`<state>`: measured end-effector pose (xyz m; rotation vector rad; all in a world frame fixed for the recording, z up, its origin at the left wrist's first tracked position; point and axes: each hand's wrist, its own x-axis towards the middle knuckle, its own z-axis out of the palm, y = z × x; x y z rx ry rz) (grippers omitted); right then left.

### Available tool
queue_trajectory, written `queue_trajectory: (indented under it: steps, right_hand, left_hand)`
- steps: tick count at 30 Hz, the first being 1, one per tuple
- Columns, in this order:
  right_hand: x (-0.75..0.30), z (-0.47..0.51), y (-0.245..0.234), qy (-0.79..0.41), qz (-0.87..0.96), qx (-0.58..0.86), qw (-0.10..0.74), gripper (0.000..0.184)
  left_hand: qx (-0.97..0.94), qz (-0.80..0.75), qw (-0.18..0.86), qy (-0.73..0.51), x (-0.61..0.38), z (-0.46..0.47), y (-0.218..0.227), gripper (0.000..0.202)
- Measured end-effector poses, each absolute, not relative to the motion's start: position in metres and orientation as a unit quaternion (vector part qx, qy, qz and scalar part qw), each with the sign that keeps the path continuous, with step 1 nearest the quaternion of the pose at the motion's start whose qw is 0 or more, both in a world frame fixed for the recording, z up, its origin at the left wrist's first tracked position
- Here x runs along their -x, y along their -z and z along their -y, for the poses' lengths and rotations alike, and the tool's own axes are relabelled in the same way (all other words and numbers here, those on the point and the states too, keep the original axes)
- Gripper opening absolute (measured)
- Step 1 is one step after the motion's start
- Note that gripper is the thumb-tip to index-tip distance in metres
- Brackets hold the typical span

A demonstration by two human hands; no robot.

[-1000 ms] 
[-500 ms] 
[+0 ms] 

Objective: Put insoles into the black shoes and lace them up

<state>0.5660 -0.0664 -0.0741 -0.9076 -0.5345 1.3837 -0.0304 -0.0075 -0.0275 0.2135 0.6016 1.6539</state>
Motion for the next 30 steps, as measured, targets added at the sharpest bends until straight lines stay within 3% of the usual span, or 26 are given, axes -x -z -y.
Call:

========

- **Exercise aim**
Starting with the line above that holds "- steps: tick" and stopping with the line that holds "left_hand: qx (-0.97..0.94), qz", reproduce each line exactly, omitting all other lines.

- **Task result**
- steps: tick count at 30 Hz, the first being 1, one per tuple
- Columns, in this order:
  right_hand: x (-0.75..0.30), z (-0.47..0.51), y (-0.245..0.234), qy (-0.79..0.41), qz (-0.87..0.96), qx (-0.58..0.86), qw (-0.10..0.74), gripper (0.000..0.184)
  left_hand: qx (-0.97..0.94), qz (-0.80..0.75), qw (-0.18..0.86), qy (-0.73..0.51), x (-0.61..0.38), z (-0.46..0.47), y (-0.218..0.227), gripper (0.000..0.202)

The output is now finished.